Tuesday, June 15, 2010


The Doom that Came to Sarnath and Other Stories is a collection of short stories written by H. P. Lovecraft between 1917 and 1935. Most of this is his earlier work; much of it is from his Dunsanian period, and none of these stories is part of the Cthulhu mythos.

This kind of atmospheric horror is tricky to write: if it’s too vague, it’s not compelling; if it’s too detailed, it ceases to be “weird” and easily becomes silly. Lovecraft always keeps safely to the vague side of the line (occasionally to the point that a story will fail to be interesting); flashes and hints of the supernatural keep the horror of mystery intact.

Yet even as he only hints at the attributes of his many lurking horrors, Lovecraft vividly describes every other element in his tales. He frequently name-checks fictitious places and things to add verisimilitude to his stories. And he loves nothing so much as the adjective; indeed, one is hard-pressed to find many unadorned nouns in his writing. But where else can one find sentences like, “It was in mid-summer, when the alchemy of nature transmutes the sylvan landscape to one vivid and almost homogeneous mass of green; when the senses are well-nigh intoxicated with the surging seas of moist verdure and the subtly indefinable odors of the soil and the vegetation” (“The Tomb”)? This is Lovecraft. Every sentence is like that.

Thanks to this and other talents, Lovecraft excels at creating atmosphere, which is so key to good horror. There is something appealing about the ancient – lost, alien, mysterious, eldritch things, and Lovecraft’s enthusiasm for them is evident in his writing.

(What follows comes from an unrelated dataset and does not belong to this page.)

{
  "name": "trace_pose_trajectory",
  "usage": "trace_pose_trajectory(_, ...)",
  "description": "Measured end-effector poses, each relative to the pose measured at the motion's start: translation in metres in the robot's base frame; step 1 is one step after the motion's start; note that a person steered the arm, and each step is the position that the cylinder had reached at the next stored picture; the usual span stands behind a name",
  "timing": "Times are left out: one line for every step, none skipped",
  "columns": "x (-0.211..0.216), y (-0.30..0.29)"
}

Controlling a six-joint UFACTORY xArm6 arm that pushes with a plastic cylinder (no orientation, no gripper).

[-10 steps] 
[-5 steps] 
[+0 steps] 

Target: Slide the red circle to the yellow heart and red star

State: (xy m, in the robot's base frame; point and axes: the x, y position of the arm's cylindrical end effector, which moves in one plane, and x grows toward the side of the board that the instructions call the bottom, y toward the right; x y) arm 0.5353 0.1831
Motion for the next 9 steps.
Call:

Many of the stories here are dream-fantasies that are heavily influenced by the writings of Lord Dunsany. The trouble here is that after a couple such stories, the reader may realize that they’re all much the same, and one can readily see where most of them are going well in advance. “The narrator has vague interactions in malevolent dimensions resulting in madness and/or doom” (Lovecraft loves madness and doom) could be a plot synopsis for at least half the stories in this volume. His later, proto-Cthulhu tales are more interesting, and “In the Walls of Eryx” (Lovecraft’s only piece of science fiction), co-authored with Kenneth Sterling, is the best story here.

The Doom that Came to Sarnath and Other Stories is, on the whole, a decent collection that is too often hampered by repetition of plot, theme and device.